L’Oeil (Ewan Mc Gregor) est un agent secret moderne travaillant pour l’Etat, un investigateur formé aux techniques de surveillance les plus sophistiquées. Lors d’une de ses enquêtes, il se retrouve confronté à une tueuse en série, la mystérieuse Joanna (Ashley Judd). Fasciné tout d’abord, puis très vite amoureux, l’Œil poursuit sa mission en solitaire, parcourant les Etats-Unis sur les traces sanglantes des cadavres laissés par la jeune femme.

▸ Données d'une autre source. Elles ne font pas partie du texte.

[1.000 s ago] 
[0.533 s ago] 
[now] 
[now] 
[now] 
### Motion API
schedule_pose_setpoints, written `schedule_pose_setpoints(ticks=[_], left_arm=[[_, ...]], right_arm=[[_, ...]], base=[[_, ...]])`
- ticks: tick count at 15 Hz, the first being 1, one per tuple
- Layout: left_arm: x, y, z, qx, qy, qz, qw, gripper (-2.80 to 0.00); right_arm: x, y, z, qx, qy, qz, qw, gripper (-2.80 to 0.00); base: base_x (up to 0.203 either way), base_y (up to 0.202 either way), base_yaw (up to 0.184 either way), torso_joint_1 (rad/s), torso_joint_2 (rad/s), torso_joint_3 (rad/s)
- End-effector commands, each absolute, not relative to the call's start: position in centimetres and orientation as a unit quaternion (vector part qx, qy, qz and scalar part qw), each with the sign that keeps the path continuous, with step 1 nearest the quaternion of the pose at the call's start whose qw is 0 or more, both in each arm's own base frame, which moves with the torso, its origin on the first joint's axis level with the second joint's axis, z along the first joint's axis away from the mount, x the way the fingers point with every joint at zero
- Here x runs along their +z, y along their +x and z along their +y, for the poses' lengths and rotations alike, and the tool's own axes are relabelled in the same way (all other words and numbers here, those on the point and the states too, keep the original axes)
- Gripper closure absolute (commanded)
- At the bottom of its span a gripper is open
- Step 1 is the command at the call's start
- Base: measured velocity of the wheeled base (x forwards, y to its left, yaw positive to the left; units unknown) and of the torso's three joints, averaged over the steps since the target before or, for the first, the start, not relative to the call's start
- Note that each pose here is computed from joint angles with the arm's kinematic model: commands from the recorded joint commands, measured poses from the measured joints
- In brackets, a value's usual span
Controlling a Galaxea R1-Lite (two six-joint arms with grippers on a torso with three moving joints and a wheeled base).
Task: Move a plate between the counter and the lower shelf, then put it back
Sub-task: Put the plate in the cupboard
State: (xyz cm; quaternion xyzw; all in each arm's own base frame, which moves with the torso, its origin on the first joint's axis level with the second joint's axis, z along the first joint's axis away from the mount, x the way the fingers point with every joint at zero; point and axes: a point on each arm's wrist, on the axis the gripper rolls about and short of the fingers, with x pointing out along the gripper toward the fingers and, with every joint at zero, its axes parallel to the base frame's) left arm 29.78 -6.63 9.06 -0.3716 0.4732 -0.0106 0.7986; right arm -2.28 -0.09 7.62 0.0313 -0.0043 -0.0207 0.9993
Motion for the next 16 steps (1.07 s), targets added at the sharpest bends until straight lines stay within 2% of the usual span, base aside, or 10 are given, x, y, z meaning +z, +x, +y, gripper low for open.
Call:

Road-movie pseudo-décalé, Voyeur est également un thriller plat et ennuyeux. La faute à des personnages sans relief dont les traumatismes passés sont censés générer la psychose : du coup, l’Œil se retrouve avec le spectre de sa fille à ses basques, une sale petite morveuse qui passe son temps à emmerder son père en sautant à la corde ou en se plaignant avec son insupportable voix geignarde. Joanna, elle, se la joue post Kim Novak, et change de perruque après chaque meurtre. L’ambivalence de la protagoniste n’est d’ailleurs pas le seul emprunt fait à Vertigo et à Hitchcock : outre la thématique du regard obsessionnel stigmatisé par le titre, Elliott travaille comme il peut (c’est-à-dire en tâcheron poseur) le motif de la spirale (clairement annoncé par l’affiche) et les dispositifs multiples d’observation.

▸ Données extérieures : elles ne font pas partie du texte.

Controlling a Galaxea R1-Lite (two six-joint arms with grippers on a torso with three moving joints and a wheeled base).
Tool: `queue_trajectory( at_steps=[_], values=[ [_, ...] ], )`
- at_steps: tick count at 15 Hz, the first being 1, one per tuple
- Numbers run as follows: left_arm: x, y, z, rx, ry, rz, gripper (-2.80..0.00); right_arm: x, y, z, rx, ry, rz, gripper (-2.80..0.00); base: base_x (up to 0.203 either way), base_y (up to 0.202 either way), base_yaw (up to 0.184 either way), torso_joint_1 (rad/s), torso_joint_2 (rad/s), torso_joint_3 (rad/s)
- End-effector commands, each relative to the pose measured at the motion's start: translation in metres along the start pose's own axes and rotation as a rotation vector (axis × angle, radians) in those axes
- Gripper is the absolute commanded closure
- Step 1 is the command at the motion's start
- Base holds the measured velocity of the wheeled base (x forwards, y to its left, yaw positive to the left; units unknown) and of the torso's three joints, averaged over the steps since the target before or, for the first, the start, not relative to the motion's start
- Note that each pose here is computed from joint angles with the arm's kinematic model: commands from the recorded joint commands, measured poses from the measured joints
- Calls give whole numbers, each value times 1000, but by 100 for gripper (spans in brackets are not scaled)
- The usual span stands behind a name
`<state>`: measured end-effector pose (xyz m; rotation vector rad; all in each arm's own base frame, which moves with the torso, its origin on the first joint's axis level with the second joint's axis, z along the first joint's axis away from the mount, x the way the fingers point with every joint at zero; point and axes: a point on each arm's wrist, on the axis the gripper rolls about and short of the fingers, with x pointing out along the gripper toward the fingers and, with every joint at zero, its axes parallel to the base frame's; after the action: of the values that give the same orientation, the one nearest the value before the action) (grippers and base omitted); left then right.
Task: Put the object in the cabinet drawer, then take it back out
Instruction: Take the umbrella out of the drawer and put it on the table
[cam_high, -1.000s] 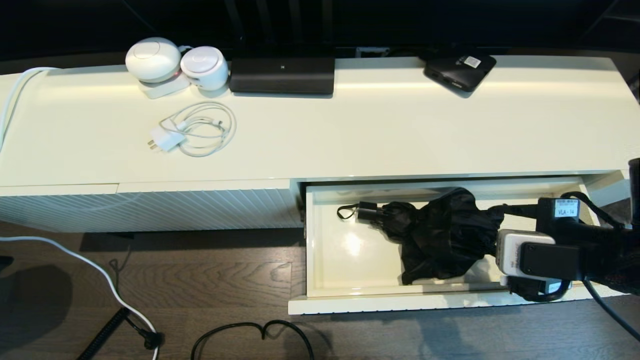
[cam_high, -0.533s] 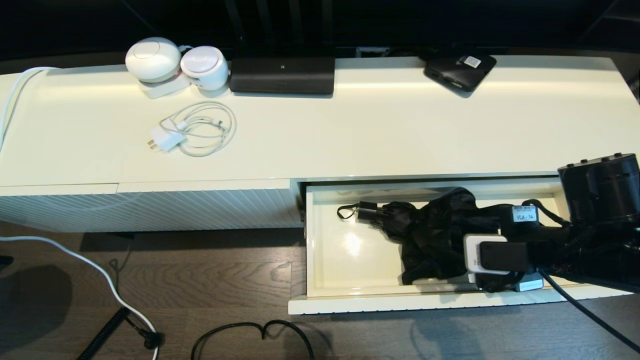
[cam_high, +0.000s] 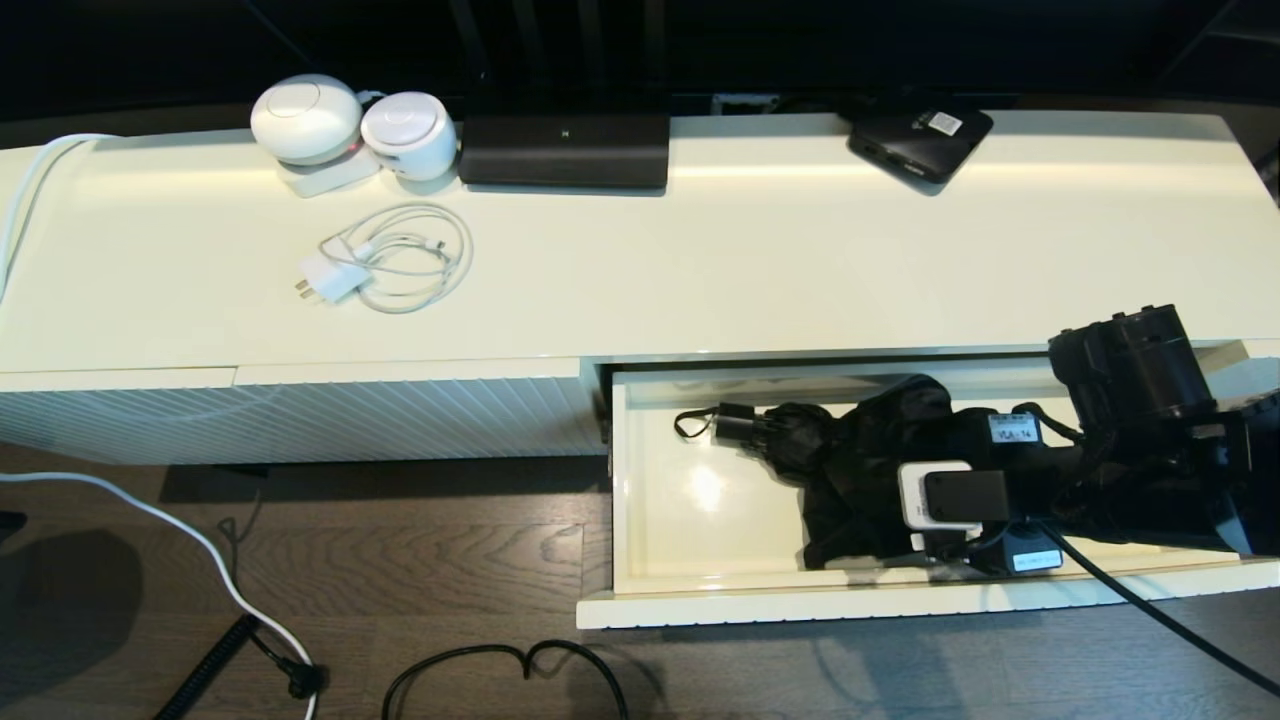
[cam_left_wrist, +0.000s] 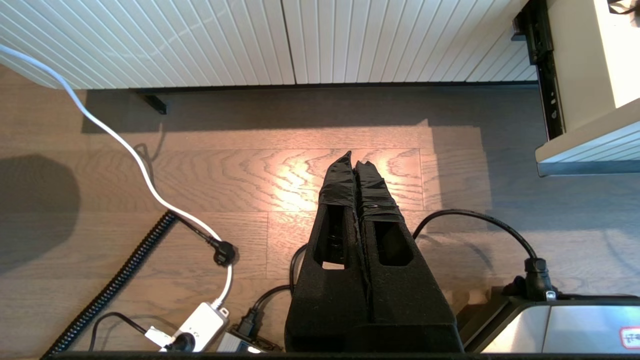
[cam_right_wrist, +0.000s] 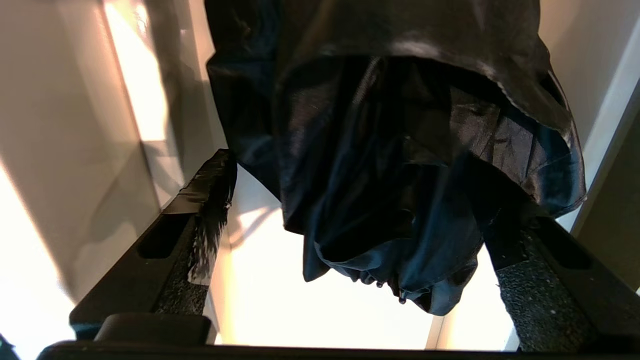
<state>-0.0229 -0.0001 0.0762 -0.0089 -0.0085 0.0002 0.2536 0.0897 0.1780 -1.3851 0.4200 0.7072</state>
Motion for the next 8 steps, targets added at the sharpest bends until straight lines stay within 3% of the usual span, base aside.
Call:
queue_trajectory(
  at_steps=[1,8],
  values=[
    [0,0,0,0,-2,0,0,0,-10,-3,-3,4,-9,-280,0,0,0,0,0,0],
    [0,0,0,0,-2,1,0,0,-20,-4,-27,-17,-32,-280,0,0,0,0,0,0]
  ],
)
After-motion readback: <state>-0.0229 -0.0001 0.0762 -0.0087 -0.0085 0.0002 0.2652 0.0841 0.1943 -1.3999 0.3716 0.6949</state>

Plus intéressante est l’idée de construire une histoire d’amour entre deux personnages ne se rencontrant que dans les derniers instants du film. Ainsi, le lien ne devient effectif que par le biais de l’image, et le cinéaste s’amuse à organiser des cadres rapprochant les héros grâce à certains artifices et trouvailles formelles (malheureusement vides d’enjeux dramatiques) : fondus-enchaînés, surimpressions, postures identiques au sein de deux plans consécutifs… Joanna finit par être immergée au cœur de la vie de l’Œil, mais seulement à travers le sens de la vue, qu’elle soit prisonnière d’un écran d’ordinateur, d’un télé-objectif, ou encore de la rétine de ce Peeping tom contemporain. Lorsqu’ils seront enfin sur le point de se toucher, de se reconnaître, Joanna ne pourra que succomber : la vraie suture -la suture humaine- était impossible.